Bug 475999

Summary: Mint not shutdown by initscript
Product: Red Hat Enterprise MRG Reporter: Jan Sarenik <jsarenik>
Component: cuminAssignee: Nuno Santos <nsantos>
Status: CLOSED ERRATA QA Contact: Jan Sarenik <jsarenik>
Severity: high Docs Contact:
Priority: medium    
Version: betaCC: aortega, iboverma, jsarenik
Target Milestone: 1.1.1   
Target Release: ---   
Hardware: All   
OS: Linux   
Whiteboard:
Fixed In Version: cumin-0.1.3073-1 Doc Type: Bug Fix
Doc Text:
Story Points: ---
Clone Of: Environment:
Last Closed: 2009-04-21 16:18:58 UTC Type: ---
Regression: --- Mount Type: ---
Documentation: --- CRM:
Verified Versions: Category: ---
oVirt Team: --- RHEL 7.3 requirements from Atomic Host:
Cloudforms Team: --- Target Upstream Version:
Embargoed:
Attachments:
Description Flags
Locally built RPM for testing fix none

Description Jan Sarenik 2008-12-11 14:29:13 UTC
After starting cumin, the mint-server gets started as well.
But when I stop it, the mint does not get stopped as it should.

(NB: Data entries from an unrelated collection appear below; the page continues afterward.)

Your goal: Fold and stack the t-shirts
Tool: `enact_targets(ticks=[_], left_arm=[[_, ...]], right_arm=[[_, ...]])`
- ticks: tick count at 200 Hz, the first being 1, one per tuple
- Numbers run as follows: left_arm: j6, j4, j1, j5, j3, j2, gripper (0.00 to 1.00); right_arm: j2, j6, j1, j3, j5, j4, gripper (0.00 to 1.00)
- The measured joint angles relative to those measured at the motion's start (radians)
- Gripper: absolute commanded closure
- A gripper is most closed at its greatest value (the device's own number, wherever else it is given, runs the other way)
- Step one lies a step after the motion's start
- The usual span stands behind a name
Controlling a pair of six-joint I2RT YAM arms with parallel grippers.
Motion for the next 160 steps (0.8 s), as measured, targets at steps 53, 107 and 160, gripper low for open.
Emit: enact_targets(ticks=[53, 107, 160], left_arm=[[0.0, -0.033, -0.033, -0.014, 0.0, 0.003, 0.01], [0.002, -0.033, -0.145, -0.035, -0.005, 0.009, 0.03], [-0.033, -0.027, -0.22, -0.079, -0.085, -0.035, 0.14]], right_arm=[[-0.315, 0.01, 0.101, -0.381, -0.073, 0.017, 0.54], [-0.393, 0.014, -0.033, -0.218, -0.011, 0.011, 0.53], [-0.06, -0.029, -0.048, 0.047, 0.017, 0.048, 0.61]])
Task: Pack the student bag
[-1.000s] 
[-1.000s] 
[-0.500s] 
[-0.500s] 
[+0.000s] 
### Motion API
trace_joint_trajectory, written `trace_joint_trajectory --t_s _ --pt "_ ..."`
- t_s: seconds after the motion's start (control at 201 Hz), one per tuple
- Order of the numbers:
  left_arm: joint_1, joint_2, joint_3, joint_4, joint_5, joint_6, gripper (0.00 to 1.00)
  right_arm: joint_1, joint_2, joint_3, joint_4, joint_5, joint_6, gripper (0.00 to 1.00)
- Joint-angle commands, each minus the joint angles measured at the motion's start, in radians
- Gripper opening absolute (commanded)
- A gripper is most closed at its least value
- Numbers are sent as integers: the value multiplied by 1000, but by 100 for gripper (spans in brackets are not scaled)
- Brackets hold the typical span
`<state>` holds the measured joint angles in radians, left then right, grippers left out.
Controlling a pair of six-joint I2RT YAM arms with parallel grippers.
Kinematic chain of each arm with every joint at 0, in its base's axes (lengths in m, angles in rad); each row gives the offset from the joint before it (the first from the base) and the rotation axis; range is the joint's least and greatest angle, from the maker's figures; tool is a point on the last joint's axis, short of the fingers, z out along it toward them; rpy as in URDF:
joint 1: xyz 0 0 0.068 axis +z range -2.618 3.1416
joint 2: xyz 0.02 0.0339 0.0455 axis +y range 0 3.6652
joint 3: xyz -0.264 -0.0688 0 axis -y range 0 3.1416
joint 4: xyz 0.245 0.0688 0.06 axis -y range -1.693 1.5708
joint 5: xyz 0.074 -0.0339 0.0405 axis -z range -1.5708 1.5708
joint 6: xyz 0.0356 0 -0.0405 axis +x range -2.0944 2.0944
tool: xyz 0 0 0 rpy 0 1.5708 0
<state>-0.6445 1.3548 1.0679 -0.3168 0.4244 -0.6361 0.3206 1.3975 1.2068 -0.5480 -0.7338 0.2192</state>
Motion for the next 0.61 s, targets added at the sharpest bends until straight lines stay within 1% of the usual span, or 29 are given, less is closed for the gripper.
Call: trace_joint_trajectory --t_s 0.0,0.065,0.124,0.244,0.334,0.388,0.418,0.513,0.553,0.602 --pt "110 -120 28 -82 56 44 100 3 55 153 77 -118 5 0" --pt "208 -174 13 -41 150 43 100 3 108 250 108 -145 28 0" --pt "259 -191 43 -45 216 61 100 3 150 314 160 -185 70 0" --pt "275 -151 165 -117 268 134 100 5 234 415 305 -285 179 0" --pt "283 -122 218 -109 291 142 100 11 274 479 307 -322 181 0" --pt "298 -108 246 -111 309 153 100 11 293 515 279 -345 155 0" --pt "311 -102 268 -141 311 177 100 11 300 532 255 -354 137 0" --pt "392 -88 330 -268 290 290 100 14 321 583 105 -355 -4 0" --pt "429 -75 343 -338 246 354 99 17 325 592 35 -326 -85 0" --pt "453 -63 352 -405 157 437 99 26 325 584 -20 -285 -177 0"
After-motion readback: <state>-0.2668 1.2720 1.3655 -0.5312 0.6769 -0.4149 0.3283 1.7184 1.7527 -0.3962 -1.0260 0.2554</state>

version used: cumin-0.1.2968-1.el5

100% reproducible:
1. install cumin (incl. the posgresql settings, database-init, add-user)
2. /etc/init.d/cumin start
3. pgrep mint-server && echo mint is running
4. /etc/init.d/cumin stop
5. pgrep mint-server && echo mint is still running

I expect the initscript to shutdown mint-server along with cumin.

Comment 1 Justin Ross 2008-12-11 16:40:56 UTC
My theory, based on some of the instances where I've seen mint-server fail to exit, is that this occurs because of http://bugzilla.redhat.com/show_bug.cgi?id=476038, db deadlocks that can freeze mint threads.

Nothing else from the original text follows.